DATASET.
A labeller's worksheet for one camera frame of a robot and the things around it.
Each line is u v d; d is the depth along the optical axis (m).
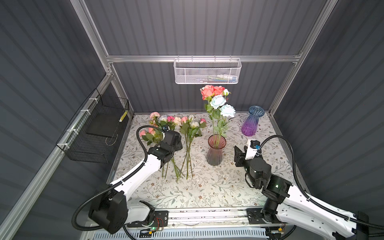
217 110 0.74
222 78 0.92
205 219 0.75
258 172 0.52
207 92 0.72
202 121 1.11
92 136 0.72
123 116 0.81
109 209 0.40
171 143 0.63
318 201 0.47
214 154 0.92
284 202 0.52
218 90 0.74
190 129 1.07
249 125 1.11
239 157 0.63
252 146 0.60
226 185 0.85
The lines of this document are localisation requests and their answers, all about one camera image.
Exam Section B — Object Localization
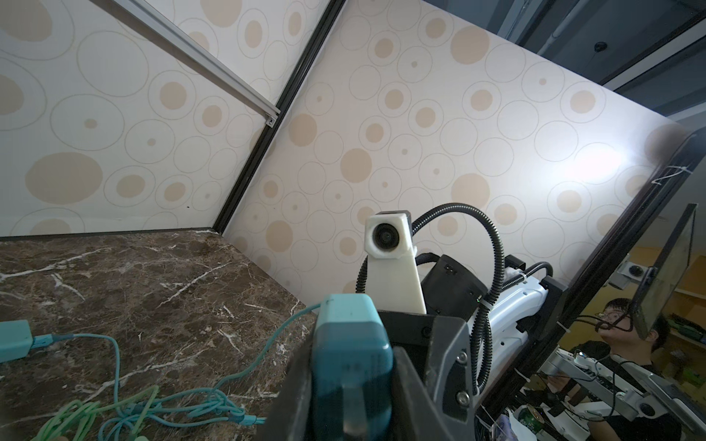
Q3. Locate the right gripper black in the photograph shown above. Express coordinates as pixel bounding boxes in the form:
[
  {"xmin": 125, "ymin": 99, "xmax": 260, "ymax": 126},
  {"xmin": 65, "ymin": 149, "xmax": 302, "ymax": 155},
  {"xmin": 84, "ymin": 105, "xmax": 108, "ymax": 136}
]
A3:
[{"xmin": 256, "ymin": 311, "xmax": 475, "ymax": 441}]

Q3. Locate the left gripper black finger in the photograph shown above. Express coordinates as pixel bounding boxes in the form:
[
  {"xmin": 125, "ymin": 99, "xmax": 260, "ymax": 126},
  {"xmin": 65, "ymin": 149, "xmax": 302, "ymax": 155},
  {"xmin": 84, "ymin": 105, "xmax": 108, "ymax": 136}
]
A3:
[{"xmin": 388, "ymin": 347, "xmax": 469, "ymax": 440}]

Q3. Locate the teal charger plug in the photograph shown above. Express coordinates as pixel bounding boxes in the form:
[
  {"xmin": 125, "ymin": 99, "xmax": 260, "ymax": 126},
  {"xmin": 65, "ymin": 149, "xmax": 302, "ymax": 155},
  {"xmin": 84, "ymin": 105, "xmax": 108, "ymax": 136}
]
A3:
[
  {"xmin": 311, "ymin": 294, "xmax": 393, "ymax": 440},
  {"xmin": 0, "ymin": 320, "xmax": 34, "ymax": 363}
]

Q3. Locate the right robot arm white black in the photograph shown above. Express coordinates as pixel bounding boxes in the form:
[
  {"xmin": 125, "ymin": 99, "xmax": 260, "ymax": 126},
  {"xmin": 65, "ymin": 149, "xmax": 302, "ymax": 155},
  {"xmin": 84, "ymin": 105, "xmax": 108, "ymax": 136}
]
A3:
[{"xmin": 356, "ymin": 202, "xmax": 566, "ymax": 440}]

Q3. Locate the person with glasses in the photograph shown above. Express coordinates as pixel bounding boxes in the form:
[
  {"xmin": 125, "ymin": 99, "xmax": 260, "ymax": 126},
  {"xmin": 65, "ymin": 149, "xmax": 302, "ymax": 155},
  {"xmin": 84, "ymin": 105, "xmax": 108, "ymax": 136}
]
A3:
[{"xmin": 550, "ymin": 297, "xmax": 685, "ymax": 441}]

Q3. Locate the black monitor screen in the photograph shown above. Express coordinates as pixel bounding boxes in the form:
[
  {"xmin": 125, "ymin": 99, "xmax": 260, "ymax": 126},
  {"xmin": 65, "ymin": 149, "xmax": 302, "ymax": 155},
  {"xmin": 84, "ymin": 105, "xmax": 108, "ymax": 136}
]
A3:
[{"xmin": 630, "ymin": 203, "xmax": 698, "ymax": 339}]

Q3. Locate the green teal cable bundle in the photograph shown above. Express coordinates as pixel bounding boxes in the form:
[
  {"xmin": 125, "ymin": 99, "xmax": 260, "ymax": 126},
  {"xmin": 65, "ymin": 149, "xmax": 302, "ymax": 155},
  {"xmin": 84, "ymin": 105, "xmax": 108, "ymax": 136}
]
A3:
[{"xmin": 29, "ymin": 302, "xmax": 322, "ymax": 441}]

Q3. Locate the silver aluminium rail back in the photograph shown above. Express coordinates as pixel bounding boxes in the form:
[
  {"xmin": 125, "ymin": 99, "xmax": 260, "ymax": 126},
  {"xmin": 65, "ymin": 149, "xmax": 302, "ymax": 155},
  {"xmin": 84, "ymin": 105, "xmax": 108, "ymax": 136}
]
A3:
[{"xmin": 94, "ymin": 0, "xmax": 279, "ymax": 127}]

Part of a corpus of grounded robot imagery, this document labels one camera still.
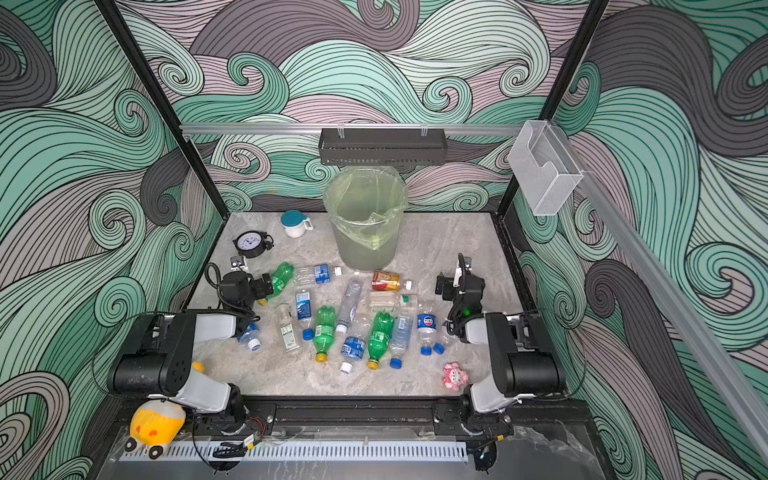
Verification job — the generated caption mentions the Pepsi bottle blue cap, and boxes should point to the Pepsi bottle blue cap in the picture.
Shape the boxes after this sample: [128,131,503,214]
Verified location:
[417,303,437,356]

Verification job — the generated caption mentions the short bottle blue Chinese label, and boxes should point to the short bottle blue Chinese label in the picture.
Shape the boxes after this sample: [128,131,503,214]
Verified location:
[237,322,261,352]

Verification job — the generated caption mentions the small clear bottle blue cap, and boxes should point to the small clear bottle blue cap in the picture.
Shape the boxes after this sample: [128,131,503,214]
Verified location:
[433,320,455,355]

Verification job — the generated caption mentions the clear bottle green white label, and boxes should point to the clear bottle green white label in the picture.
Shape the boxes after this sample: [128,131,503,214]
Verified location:
[277,303,300,354]

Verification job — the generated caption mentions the clear bottle green neck band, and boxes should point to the clear bottle green neck band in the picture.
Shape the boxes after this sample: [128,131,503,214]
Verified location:
[367,291,419,309]

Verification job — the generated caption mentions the red yellow tea bottle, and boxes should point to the red yellow tea bottle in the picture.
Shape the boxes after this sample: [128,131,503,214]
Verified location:
[371,270,414,292]

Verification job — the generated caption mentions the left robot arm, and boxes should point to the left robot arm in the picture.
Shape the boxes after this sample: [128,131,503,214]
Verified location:
[106,263,274,422]

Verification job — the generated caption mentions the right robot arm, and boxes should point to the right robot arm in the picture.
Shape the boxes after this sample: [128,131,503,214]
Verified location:
[435,271,566,414]

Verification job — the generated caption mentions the mesh bin with green bag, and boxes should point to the mesh bin with green bag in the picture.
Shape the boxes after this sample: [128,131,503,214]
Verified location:
[323,166,409,271]

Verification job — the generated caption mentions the black round alarm clock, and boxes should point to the black round alarm clock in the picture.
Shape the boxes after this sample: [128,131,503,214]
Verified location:
[233,230,274,259]

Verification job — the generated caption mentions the clear bottle blue scenic label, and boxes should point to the clear bottle blue scenic label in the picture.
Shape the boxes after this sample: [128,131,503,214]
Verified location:
[295,289,314,341]

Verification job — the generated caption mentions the clear bottle blue label white cap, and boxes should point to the clear bottle blue label white cap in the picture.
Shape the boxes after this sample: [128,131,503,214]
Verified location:
[293,264,343,287]

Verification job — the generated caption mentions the green soda bottle yellow cap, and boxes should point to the green soda bottle yellow cap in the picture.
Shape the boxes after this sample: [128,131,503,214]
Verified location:
[313,305,336,363]

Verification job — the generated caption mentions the white mug with teal lid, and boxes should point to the white mug with teal lid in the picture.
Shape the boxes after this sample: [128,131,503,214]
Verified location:
[280,210,314,239]

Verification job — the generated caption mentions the tall clear bottle white cap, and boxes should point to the tall clear bottle white cap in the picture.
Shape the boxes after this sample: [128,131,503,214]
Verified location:
[336,279,363,334]

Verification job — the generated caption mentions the pink flower toy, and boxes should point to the pink flower toy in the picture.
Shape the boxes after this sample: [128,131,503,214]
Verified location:
[443,362,470,392]

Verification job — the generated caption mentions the small clear bottle blue label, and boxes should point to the small clear bottle blue label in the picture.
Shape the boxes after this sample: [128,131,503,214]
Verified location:
[340,315,371,375]

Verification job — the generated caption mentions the yellow chick plush toy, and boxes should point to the yellow chick plush toy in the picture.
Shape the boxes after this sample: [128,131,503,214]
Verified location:
[123,397,193,460]

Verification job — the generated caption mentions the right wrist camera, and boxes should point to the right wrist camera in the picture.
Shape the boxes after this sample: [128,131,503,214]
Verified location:
[454,253,472,286]

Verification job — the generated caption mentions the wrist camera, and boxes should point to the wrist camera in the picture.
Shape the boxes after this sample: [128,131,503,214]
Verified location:
[454,253,472,286]
[230,255,248,272]

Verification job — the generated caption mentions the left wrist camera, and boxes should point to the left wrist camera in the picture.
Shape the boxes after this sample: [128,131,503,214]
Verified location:
[230,255,248,272]

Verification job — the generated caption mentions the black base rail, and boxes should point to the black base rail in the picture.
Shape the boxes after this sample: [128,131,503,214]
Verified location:
[191,395,517,438]

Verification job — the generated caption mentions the clear acrylic wall holder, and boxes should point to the clear acrylic wall holder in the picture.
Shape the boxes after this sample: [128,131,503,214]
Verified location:
[507,120,583,216]

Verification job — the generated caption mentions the black wall shelf tray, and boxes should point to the black wall shelf tray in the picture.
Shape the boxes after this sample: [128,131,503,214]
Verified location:
[318,127,448,167]

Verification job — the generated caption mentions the white cable duct strip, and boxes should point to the white cable duct strip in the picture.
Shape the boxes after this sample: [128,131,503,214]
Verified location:
[157,440,471,464]

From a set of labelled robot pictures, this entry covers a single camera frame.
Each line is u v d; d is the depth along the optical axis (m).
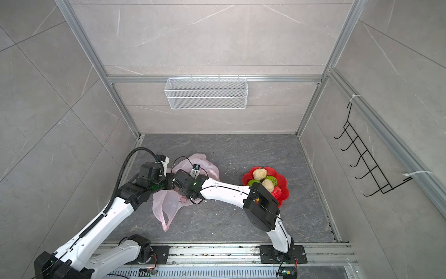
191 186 0.63
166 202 0.77
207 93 1.01
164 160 0.71
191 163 0.82
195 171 0.76
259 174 0.93
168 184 0.69
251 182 0.91
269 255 0.73
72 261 0.39
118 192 0.52
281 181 0.94
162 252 0.73
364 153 0.68
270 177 0.93
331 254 0.76
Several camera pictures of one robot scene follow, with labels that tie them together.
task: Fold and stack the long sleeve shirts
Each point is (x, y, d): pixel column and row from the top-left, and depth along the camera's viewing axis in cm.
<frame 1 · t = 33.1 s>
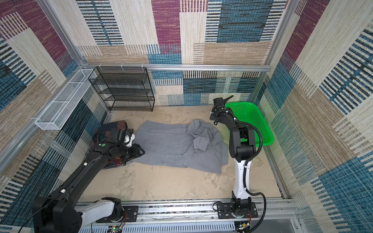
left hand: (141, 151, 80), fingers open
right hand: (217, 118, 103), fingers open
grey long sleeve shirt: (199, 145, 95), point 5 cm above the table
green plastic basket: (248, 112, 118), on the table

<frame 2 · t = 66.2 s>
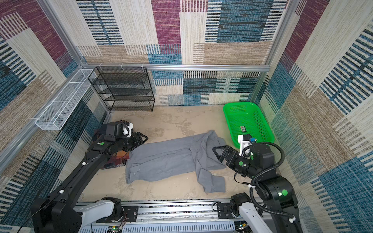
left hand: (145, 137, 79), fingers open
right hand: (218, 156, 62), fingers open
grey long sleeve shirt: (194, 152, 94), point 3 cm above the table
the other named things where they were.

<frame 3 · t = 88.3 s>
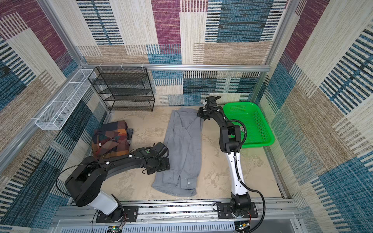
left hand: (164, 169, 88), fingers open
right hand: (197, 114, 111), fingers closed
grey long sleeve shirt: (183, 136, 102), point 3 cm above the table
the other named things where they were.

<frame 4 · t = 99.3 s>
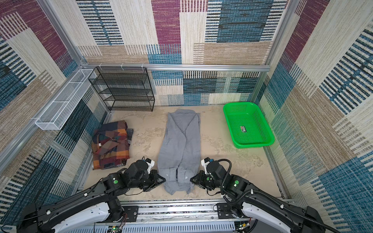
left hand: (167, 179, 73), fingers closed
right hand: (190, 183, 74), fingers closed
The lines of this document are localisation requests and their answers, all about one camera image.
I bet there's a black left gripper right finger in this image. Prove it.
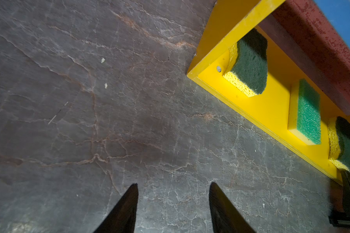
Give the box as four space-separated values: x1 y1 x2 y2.
209 182 255 233

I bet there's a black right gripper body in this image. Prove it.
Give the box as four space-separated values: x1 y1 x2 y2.
329 212 350 229

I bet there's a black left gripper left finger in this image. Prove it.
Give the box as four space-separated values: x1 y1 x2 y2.
94 183 139 233

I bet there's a dark green curved sponge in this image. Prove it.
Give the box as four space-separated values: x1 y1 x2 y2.
328 116 350 172
223 28 268 98

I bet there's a green yellow scrub sponge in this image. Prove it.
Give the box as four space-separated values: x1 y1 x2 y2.
288 79 321 146

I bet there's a yellow wooden shelf unit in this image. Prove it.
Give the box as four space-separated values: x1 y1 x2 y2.
187 1 350 183

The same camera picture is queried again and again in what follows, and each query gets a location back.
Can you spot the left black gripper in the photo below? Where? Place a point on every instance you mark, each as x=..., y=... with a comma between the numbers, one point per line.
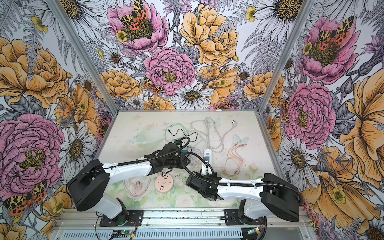
x=182, y=161

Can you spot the teal green charger plug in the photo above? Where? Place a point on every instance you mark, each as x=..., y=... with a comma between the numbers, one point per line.
x=185, y=150

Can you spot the round pink power socket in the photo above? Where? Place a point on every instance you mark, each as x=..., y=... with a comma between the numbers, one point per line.
x=164, y=184

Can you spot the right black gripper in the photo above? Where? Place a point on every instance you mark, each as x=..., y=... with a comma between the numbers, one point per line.
x=199, y=175

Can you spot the white blue power strip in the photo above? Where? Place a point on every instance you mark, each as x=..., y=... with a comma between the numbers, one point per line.
x=207, y=160

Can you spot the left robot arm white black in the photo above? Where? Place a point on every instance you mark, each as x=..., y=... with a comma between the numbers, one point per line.
x=87, y=188

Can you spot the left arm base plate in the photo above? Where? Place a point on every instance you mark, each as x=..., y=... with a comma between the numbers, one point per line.
x=128, y=218

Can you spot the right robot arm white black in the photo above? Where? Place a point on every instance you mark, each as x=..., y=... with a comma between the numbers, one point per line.
x=267, y=196

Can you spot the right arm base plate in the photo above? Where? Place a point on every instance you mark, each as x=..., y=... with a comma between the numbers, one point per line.
x=236, y=217

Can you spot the aluminium front rail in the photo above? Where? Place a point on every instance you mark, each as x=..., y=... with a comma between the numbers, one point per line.
x=180, y=224

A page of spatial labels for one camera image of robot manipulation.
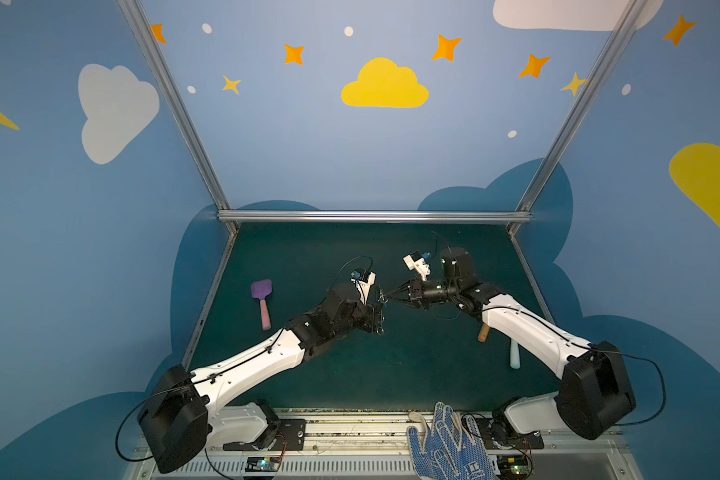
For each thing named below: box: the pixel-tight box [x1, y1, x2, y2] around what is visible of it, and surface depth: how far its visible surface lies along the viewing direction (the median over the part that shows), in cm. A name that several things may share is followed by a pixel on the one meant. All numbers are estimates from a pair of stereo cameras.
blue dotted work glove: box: [407, 402, 496, 480], surface depth 73 cm
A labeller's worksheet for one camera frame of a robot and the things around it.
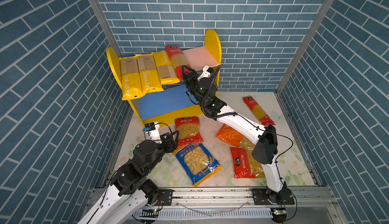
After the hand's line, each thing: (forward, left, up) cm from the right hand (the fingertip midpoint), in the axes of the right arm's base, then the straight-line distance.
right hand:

WHAT THE EXERCISE ASKS.
State how many lines of the data include the word "bounding", with nothing else.

ANSWER BELOW.
8